The landscape itself is wonderfully alien, with plants, animals, and even scenery reminiscent of the weirder worlds of Spore and No Man’s Sky. The music only adds to the scenery, with each biome having its own distinct theme music to it. The Cylinder and its servants have their own unique and terrifying theme music as well. Heck, even some predators have their own theme music too due to how ferocious they are.

Tying it all together is the story. The story is quite dramatic and rather poignant at times. The Trebhum themselves provide a bit of levity to the story through their actions and sounds though, along with the Narrator’s rather dry comments at times.

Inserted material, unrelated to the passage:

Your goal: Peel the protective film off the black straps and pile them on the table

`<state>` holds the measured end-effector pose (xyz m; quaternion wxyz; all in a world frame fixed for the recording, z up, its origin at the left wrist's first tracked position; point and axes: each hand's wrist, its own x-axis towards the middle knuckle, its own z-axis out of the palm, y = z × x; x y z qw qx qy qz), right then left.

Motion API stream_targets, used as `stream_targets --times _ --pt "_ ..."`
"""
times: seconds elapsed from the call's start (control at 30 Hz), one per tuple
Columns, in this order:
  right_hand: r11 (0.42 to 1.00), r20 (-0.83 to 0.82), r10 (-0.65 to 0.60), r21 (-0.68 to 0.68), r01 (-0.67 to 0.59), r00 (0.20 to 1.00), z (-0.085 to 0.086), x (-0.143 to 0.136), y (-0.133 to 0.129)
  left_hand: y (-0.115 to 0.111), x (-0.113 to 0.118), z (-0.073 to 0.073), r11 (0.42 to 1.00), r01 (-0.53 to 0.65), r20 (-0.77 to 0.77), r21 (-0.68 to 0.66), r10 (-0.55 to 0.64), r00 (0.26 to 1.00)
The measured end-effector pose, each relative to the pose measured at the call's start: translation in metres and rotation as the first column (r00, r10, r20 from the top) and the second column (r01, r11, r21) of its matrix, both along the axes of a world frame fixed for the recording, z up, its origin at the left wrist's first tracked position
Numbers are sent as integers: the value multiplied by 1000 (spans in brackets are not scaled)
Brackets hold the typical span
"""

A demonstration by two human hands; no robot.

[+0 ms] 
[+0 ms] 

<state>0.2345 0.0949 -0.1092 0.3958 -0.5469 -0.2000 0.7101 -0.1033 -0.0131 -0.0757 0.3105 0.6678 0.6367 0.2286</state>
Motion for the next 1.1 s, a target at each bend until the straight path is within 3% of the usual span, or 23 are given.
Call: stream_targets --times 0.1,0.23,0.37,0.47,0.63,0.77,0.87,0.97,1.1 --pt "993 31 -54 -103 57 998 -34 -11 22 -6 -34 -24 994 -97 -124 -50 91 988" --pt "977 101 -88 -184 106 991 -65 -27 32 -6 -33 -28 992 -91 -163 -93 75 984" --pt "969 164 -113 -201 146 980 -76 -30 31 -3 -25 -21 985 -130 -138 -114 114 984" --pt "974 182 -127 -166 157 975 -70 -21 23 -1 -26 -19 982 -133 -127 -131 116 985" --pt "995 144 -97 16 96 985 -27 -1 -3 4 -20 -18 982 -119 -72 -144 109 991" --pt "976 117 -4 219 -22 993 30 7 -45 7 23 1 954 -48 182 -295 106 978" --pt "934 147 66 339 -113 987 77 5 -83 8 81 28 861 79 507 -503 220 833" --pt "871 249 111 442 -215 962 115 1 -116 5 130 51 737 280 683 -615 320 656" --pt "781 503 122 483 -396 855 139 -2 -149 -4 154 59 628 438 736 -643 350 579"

The Eternal Cylinder: The Bad

"The Eternal Cylinder" screenshot showing a Unifier stalking a group of Trebhum through the Infected biome.
You know things are bad when there are horrific cyborg monstrosities like that running around. But the game itself? Well…

My only real complaint about The Eternal Cylinder is the inability to go back to previous biomes to collect things from those biomes. Certain mutations need specific foods to protect against the Cylinder’s servants’ light, but those specific foods only grow in specific biomes. The Infected biome is supposed to have all of them. However, a key few are actually missing. Thus, unless you’ve been very careful about having specific foods, you can’t protect all of your mutations.

Your Trebhum too can have really frustrating AI and pathfinding. Fortunately, the anti-frustration features really help. Your Trebhum teleport behind you after you go a certain distance from them. This will save your Trebhum from things like falling into poison gas pits, or getting hit by area-effect attacks. Most of the time.